As an example of the potential application of DEV, let’s consider Nick Ritchie and Robby Fabbri. In the 2014 NHL draft, Nick Ritchie was selected 10th overall by the Anaheim Ducks and Fabbri was later selected 21st by the St. Louis Blues. Much of the appeal of Nick Ritchie at the time of the draft was that he was a “can’t miss” prospect, by selecting him you were very likely to receive a player that will be in your NHL lineup in the future. Fabbri on the other hand was more of a “high risk, high reward” prospect, and this is reflected in their NHLc. Ritchie was given a 71.73% chance to become an NHL player per NHLc while Fabbri had a less impressive 62.92% chance. Looking simply at how likely they were to make the NHL, Ritchie would appear to be the better option. However, looking at their xPS, Ritchie was expected to contribute 3.79 point shares per 82 games compared to Fabbri’s 4.61. This means that despite Ritchie being the “safer” pick since he’s more likely to play in the NHL, he was not expected to make as significant of an impact as Fabbri if they both were to make the NHL. When considering both their NHLc and xPS using DEV, Fabbri ended up with a higher expected value of 2.9 versus Ritchie’s 2.72. This is only one specific example but it helps to show that being able to properly account for both a prospect’s chance of success and their expected impact could lead to better decision making at the NHL draft.

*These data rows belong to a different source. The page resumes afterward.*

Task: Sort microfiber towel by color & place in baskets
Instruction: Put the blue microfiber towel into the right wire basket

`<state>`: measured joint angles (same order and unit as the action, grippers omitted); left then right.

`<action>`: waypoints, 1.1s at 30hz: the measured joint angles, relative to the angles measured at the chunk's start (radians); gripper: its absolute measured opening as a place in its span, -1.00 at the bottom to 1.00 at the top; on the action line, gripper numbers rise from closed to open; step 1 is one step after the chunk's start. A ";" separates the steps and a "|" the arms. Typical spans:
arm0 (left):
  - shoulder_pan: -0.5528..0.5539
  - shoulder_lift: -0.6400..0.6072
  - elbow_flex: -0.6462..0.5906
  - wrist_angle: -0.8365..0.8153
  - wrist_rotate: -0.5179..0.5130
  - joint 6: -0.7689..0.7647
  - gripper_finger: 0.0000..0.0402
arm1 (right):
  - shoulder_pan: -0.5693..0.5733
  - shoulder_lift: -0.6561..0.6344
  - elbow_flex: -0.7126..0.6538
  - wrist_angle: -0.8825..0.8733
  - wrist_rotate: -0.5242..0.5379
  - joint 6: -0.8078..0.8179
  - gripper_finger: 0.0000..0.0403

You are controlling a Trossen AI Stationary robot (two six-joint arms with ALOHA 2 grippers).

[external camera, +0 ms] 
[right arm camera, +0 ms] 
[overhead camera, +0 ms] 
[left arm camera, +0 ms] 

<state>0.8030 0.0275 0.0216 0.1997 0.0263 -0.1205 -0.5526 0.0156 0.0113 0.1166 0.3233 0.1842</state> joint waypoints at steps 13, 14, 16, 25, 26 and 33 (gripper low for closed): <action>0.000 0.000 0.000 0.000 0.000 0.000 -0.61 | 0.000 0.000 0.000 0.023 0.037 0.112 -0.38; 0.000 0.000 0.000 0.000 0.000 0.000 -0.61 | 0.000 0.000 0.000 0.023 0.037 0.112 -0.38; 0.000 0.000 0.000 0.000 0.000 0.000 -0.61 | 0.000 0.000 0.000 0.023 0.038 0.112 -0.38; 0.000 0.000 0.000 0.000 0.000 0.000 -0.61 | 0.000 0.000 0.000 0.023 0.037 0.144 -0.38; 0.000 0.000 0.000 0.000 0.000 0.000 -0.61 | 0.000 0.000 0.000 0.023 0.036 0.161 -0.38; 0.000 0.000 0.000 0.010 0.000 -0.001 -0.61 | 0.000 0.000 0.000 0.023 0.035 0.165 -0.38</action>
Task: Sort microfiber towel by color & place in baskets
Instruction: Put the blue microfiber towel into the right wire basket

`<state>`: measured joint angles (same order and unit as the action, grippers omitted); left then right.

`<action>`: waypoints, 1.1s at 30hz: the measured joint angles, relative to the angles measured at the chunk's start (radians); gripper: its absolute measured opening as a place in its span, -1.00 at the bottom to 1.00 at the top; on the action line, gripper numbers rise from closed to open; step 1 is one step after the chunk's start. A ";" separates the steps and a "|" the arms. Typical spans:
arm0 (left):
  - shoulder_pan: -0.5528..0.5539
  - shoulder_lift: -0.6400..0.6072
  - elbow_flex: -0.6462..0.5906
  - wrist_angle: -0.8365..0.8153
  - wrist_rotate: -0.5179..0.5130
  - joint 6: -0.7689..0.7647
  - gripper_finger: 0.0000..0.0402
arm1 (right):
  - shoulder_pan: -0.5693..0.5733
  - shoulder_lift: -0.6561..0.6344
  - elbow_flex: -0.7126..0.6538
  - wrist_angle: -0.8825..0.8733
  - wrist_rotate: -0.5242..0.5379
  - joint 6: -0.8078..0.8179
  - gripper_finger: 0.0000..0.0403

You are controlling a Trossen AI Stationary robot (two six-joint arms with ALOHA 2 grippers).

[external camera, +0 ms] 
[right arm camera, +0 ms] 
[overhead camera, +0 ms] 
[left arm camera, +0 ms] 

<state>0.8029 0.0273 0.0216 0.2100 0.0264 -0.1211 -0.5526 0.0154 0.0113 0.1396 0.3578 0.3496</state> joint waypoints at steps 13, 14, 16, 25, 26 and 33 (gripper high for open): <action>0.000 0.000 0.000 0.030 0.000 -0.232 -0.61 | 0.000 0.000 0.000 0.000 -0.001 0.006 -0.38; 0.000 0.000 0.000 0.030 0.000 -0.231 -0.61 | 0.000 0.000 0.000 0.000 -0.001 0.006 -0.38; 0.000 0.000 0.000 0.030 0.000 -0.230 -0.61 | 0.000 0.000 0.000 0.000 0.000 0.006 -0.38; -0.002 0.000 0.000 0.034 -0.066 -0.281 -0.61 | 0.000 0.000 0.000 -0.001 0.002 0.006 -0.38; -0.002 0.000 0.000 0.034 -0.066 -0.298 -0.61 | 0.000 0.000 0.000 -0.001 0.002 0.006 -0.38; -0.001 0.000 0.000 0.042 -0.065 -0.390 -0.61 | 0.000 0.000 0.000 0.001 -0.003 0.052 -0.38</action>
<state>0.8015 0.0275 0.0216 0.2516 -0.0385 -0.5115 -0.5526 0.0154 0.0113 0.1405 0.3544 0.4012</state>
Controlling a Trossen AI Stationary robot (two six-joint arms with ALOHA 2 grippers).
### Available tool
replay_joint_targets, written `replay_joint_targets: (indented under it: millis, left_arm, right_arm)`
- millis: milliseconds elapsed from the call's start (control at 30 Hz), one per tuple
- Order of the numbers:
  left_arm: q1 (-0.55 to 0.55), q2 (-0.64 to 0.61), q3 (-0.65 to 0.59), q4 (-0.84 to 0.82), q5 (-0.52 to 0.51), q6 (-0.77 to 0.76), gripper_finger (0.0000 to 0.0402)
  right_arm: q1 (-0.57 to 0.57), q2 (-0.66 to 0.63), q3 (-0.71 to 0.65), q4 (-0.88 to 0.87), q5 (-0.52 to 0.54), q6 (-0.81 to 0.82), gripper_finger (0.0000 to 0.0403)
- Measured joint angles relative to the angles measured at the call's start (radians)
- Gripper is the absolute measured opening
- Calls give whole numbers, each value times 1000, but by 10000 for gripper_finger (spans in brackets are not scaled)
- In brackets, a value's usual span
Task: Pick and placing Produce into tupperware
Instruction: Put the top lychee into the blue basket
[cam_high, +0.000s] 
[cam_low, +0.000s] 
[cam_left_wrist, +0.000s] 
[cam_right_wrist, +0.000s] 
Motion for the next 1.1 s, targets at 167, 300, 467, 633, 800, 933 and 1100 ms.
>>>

DEV’s final output is in terms of how many point shares per 82 games a prospect is expected to contribute to the team that drafts them. This helps in that players whether they be forward or defense can be directly compared, however there is a slight issue since these units are not intuitively understood. To help make the output more interpretable I’ve matched each player's DEV ranking with the pick position that is historically closest in terms of value, this is called the player’s “Fair Value Pick Position”.
One important thing to note here is that it would not necessarily be a wise decision to use a 15th overall pick on a player whose fair value pick position is the 15th overall pick. Doing this would lead to you receiving only the expected value of the 15th pick position. You haven’t lost any value by making this pick but you also haven’t added any value, you’ve simply maintained value. To gain the maximum value possible from your selections you would look to pick a player whose fair value pick position was earlier than the draft position you are currently using. For example, if you were to use the 15th overall pick to select a player whose fair value pick position is 10th overall you can expect to receive 0.45 additional point shares more than the historical average for a 15th overall pick.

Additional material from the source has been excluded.